Healthy Nutrition by Example

30 May 2012
Read time: 7 min
Category: Archive

Now, years later, I still do my best to keep them on the right diet. But now they know the outside world. They go to school and birthday parties. They smell the French bread out in the streets.

I know mothers wonder how I do it, it is so tough.

Well, as parents, we must be an example; focus and commit.

Start when the child is conceived. We already know the consequences on a fetus when a mother takes drugs, drinks alcohol or smokes. Well, there are also consequences when the mother does not feed herself well.

Should she eat chocolate every day, I bet anything the child will be attracted to chocolate. So food before and during pregnancy is very important, as it is while nursing.

I ate a great diet during my pregnancies and was very healthy, I was very thin and full of energy.

Later, when my children were older it was evident to me that I must not compromise. They would receive only the best food.

While they’re nursing, this isn’t a problem. I do not need to say how important the quality of the mom’s diet must be while she’s nursing. It’s when the child begins eating that parents must be cautious.

Regardless of how young he is, a child will remember what you gave him to eat. Give him only fresh, raw, organic food. Give him a stalk of celery, a piece of apple or have him drink a glass of cucumber juice, and he will love vegetables forever.

On the other hand, give him some cookies and yogurt, and the child will always ask for more.

I remember taking my young children to a green house here in France. At mid-afternoon, as I gave them fresh fruit to eat, other women said to me, “How lucky you are they eat fruits, our children refuse them.”

I could see these children were given cookies, compotes and yogurt (cereals, sugar, milk). Before the age of 3 – an important age for the child when the child is under our influence - we give him the path for the future. We can do it. We must do it. It is our responsibility as parents. This way, when the child can make his own decisions, he will have already established a pattern. He has developed some strong tastes even though other types of food may attract him.

After age 3, I would say it’s important to increase the variety of food we offer that child, so the child can experiment with new things and be less attracted to other outside food.

There are plenty healthy raw foods to offer.

Expand the variety of vegetables. Let him use vegetables to create patterns on his plate, he’ll love that. Add a fun sauce with stalks of carrots or celery and he is in heaven.

And sauces are infinite: sauces with avocado, with fresh algae, with spirulina, with fresh herbs.

I promise that my children love all these different tastes as long as they were fresh, colorful, tasty, crunchy or mashed.

Food must be fun and it’s so much more fun when we let them do it.
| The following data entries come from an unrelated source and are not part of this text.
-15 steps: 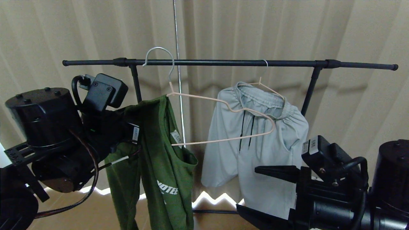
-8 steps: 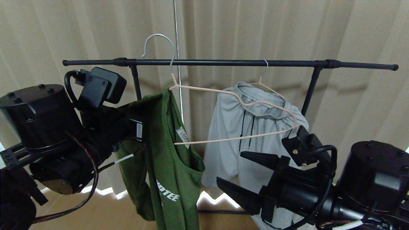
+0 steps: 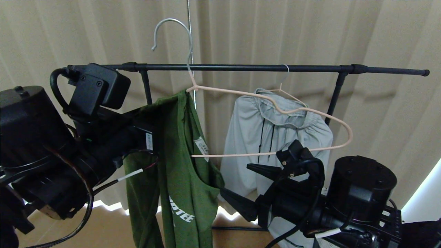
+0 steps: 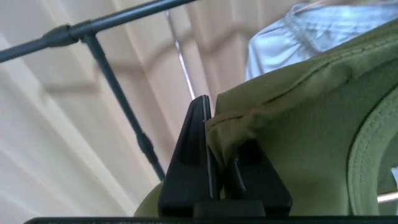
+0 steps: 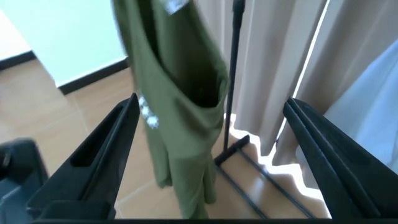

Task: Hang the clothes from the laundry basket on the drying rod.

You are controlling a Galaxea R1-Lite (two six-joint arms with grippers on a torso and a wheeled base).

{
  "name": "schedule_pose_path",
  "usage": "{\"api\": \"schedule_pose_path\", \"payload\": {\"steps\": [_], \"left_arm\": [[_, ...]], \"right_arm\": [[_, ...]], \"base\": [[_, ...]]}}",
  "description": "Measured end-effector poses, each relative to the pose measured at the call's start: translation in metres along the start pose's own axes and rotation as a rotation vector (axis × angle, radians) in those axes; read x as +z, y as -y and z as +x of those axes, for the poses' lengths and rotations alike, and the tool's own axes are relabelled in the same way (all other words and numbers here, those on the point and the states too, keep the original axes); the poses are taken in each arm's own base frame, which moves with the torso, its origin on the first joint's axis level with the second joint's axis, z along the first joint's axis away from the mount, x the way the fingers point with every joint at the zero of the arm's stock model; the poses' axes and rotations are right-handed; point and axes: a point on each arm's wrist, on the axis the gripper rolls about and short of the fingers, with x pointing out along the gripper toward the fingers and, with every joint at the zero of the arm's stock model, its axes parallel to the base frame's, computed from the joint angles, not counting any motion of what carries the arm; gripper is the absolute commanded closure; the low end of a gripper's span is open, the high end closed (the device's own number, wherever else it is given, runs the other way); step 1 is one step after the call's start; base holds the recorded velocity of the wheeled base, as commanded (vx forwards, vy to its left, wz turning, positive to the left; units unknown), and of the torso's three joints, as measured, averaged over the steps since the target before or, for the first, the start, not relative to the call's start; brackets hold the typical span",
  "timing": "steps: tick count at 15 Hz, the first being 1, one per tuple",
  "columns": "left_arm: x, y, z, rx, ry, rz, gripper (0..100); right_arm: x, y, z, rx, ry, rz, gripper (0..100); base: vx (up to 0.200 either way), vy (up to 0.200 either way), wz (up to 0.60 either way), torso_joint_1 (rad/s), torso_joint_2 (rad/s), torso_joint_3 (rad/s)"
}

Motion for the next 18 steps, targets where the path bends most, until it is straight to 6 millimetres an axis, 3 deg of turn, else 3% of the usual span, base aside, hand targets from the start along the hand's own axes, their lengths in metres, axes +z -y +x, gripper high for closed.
{"api": "schedule_pose_path", "payload": {"steps": [7,18], "left_arm": [[0.010,0.007,-0.009,-0.040,0.038,-0.012,100],[0.019,0.002,-0.008,-0.005,0.065,-0.070,100]], "right_arm": [[-0.001,0.009,0.021,-0.052,0.016,0.005,0],[0.000,0.023,0.022,-0.109,0.074,0.010,0]], "base": [[0.000,0.000,0.00,0.000,0.00,0.000],[0.000,0.000,0.00,0.000,0.00,0.000]]}}
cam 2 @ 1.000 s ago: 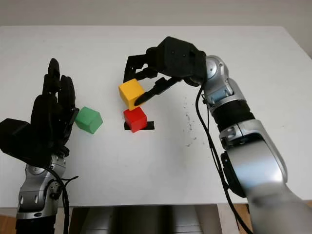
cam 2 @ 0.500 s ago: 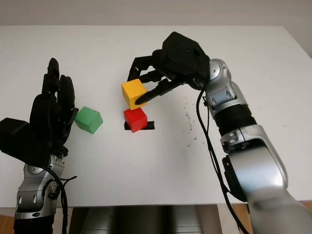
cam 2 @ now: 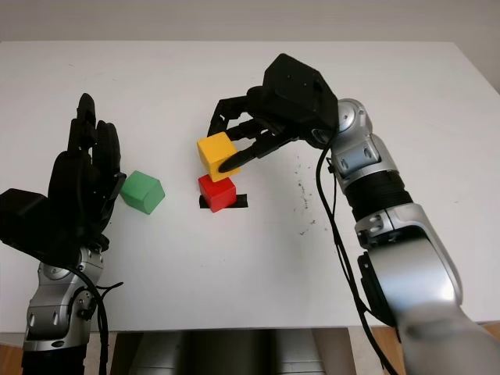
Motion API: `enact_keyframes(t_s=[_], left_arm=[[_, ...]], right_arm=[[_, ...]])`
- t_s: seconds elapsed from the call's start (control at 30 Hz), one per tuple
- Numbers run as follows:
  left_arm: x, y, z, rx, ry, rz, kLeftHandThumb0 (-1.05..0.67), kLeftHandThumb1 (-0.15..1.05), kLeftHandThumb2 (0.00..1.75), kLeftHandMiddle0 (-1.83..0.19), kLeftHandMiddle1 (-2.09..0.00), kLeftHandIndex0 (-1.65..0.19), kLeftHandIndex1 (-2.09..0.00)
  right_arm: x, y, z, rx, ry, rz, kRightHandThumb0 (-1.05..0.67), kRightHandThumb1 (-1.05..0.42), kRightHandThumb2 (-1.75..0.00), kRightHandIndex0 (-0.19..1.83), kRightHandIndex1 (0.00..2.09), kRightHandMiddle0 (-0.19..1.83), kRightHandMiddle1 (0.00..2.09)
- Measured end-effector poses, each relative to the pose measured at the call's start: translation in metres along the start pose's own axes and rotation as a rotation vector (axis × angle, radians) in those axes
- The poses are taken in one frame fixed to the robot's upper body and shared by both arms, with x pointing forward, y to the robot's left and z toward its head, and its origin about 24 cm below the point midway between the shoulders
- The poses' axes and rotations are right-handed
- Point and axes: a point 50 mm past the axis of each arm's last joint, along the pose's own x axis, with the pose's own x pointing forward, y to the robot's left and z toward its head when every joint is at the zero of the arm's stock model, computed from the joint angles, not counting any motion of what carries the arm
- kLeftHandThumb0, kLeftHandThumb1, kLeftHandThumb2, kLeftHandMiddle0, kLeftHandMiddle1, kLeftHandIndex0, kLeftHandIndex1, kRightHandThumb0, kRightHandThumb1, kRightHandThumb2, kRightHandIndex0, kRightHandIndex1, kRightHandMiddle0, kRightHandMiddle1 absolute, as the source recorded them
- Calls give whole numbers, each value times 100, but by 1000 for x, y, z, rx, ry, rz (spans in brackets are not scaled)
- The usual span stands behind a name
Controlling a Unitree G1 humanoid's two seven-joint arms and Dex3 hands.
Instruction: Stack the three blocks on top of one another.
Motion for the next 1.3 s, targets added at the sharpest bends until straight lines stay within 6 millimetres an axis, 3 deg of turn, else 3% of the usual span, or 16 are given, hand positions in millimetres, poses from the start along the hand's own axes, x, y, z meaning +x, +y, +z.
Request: enact_keyframes(t_s=[0.53, 1.3], left_arm=[[0, 0, 0, 6, 0, 1, -68, 105, 53, 15, -6, 9, -6], [0, 0, 0, 8, 1, 13, -66, 105, 56, 14, -5, 9, -5]], right_arm=[[5, 9, -10, -49, 24, 37, -54, -89, -6, 41, 6, 43, 168], [11, 14, -9, -89, 2, 36, -54, -87, -5, 43, 6, 46, 165]])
They love it, so let them. Not only will the child feel important, but the food he prepares will also become important. We have more more raw food to offer, such as all the dehydrated food: crackers, pizzas, burgers, fruits, pancakes, chips.

And don’t forget fruits. Kids can have them, so let them prepare sliced fruits with a great nutty topping, fruit ice creams, smoothies. But my children loved fruits best when they could pick them - apples, pears and berries - from our garden in Normandy. There is no better to eat fruits than directly from trees and children know it.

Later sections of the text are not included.